**PROBLEM TO SOLVE**. Return exactly the lines of the records below, starting at the line that contains "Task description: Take" and ending at the line that contains "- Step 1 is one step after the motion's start", with both of those lines kept.

[Data items]
-.-.-

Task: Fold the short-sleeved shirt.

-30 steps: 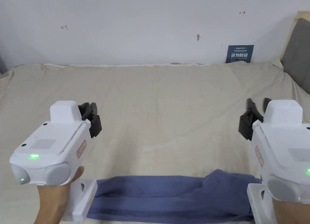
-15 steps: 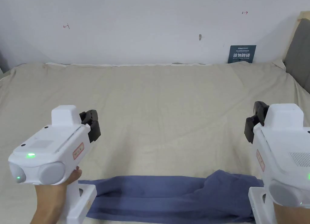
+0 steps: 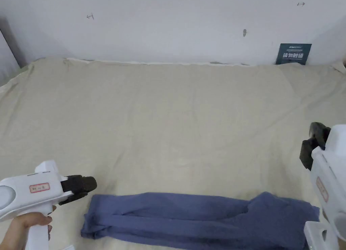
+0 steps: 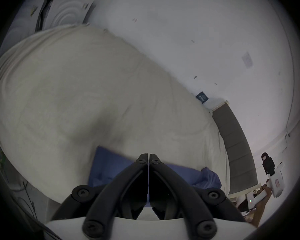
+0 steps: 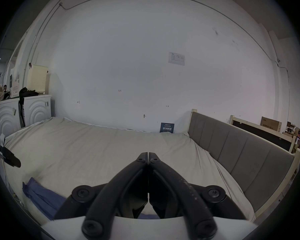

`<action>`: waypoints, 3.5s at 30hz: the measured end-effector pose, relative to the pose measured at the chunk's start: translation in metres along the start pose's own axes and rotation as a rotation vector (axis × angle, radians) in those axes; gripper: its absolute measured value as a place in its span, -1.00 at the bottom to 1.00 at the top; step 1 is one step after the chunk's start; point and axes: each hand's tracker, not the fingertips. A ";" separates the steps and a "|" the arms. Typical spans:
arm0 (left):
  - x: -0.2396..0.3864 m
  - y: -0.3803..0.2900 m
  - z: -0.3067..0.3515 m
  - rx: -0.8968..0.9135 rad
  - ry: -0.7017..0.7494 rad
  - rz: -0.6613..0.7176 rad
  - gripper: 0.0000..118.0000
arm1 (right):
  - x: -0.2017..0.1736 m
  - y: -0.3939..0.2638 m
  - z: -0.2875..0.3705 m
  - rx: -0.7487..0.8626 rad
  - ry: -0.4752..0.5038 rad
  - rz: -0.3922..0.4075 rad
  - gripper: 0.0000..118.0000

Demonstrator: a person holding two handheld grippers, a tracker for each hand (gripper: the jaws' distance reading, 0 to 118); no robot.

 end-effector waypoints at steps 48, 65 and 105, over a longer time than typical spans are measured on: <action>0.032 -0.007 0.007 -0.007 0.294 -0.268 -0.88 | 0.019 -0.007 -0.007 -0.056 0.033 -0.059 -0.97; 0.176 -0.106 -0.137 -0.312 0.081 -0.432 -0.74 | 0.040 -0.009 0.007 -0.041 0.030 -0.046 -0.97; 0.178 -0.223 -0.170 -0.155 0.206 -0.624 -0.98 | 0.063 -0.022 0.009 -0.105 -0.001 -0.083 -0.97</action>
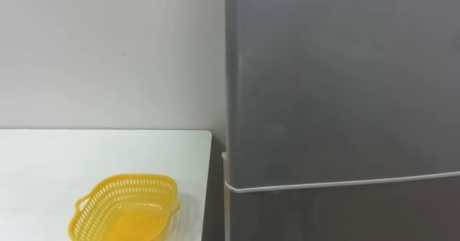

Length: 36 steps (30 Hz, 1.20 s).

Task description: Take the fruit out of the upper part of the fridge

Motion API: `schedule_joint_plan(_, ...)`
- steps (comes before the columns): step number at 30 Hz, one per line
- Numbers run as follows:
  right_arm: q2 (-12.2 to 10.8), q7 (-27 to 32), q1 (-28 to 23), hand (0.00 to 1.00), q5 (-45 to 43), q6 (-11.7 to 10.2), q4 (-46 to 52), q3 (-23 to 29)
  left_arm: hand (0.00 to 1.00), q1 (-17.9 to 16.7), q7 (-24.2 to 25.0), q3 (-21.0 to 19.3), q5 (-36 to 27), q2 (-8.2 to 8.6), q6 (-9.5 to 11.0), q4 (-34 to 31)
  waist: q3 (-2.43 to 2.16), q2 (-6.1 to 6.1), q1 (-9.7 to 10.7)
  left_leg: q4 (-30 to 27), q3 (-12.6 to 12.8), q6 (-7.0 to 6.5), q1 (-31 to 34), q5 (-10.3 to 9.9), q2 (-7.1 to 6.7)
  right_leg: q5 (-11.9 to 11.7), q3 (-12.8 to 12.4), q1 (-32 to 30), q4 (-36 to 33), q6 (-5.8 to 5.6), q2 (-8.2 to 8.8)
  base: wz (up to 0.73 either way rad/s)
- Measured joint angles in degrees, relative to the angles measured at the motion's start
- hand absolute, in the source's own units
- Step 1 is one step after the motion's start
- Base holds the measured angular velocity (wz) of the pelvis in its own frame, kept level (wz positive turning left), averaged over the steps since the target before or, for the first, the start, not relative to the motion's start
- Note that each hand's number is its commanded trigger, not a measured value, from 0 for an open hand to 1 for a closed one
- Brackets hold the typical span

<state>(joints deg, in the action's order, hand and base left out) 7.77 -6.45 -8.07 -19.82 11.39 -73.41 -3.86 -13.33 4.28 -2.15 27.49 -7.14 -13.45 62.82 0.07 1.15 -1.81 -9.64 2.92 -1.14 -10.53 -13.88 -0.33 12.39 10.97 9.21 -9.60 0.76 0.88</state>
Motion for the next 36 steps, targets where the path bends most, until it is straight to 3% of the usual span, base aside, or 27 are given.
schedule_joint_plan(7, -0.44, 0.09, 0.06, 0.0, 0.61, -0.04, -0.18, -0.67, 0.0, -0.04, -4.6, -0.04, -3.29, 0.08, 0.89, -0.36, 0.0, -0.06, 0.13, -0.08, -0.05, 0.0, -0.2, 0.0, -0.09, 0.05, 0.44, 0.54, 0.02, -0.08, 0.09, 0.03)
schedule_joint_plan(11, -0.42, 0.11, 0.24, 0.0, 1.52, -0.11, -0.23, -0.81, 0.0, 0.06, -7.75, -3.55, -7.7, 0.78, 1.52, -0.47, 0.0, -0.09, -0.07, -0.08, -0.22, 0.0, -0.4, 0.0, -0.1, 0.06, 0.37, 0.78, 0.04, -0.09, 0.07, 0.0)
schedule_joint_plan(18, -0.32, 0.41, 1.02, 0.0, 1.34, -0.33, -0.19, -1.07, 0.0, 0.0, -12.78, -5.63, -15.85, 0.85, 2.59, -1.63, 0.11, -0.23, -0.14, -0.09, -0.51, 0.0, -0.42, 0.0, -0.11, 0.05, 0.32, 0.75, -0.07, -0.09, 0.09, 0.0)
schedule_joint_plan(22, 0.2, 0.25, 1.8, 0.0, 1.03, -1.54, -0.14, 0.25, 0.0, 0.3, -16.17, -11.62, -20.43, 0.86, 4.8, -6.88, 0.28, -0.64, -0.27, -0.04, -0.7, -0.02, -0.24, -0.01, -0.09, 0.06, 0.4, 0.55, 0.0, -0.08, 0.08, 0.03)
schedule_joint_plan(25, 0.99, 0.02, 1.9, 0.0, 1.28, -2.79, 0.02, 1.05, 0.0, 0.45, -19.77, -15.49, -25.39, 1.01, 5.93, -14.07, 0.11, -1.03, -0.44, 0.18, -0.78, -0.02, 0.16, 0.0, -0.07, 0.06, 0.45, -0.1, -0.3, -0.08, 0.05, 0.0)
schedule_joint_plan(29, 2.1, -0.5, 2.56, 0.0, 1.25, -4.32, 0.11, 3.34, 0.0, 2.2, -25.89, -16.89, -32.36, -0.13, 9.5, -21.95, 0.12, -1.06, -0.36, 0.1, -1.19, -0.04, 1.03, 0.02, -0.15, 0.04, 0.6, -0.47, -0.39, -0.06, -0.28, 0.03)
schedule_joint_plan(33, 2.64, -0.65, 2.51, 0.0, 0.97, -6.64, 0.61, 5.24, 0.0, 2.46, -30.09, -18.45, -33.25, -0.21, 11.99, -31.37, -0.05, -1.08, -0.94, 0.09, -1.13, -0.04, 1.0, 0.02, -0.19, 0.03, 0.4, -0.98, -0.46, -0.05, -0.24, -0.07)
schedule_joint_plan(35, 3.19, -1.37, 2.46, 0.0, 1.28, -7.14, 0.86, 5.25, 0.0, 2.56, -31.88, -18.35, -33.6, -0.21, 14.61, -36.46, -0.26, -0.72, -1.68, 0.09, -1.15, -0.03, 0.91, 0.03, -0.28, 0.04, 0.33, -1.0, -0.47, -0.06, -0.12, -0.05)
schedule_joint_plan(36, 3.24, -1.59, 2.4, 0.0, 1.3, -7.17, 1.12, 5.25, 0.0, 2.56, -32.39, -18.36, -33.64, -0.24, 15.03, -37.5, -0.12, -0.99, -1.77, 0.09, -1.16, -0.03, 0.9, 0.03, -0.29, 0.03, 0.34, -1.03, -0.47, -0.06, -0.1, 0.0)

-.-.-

**OUTPUT**.
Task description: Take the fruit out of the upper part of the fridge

Motion API: `schedule_joint_plan(_, ...)`
- steps (comes before the columns): step number at 30 Hz, one per line
- Numbers run as follows:
  right_arm: q2 (-12.2 to 10.8), q7 (-27 to 32), q1 (-28 to 23), hand (0.00 to 1.00), q5 (-45 to 43), q6 (-11.7 to 10.2), q4 (-46 to 52), q3 (-23 to 29)
  left_arm: hand (0.00 to 1.00), q1 (-17.9 to 16.7), q7 (-24.2 to 25.0), q3 (-21.0 to 19.3), q5 (-36 to 27), q2 (-8.2 to 8.6), q6 (-9.5 to 11.0), q4 (-34 to 31)
  waist: q3 (-2.43 to 2.16), q2 (-6.1 to 6.1), q1 (-9.7 to 10.7)
  left_leg: q4 (-30 to 27), q3 (-12.6 to 12.8), q6 (-7.0 to 6.5), q1 (-31 to 34), q5 (-10.3 to 9.9), q2 (-7.1 to 6.7)
  right_leg: q5 (-11.9 to 11.7), q3 (-12.8 to 12.4), q1 (-32 to 30), q4 (-36 to 33), q6 (-5.8 to 5.6), q2 (-8.2 to 8.8)
  base: wz (up to 0.73 either way rad/s)
- Measured joint angles in degrees, relative to the angles measured at the motion's start
- hand absolute, in the source's own units
- Step 1 is one step after the motion's start

At this stage, the exercise is finished.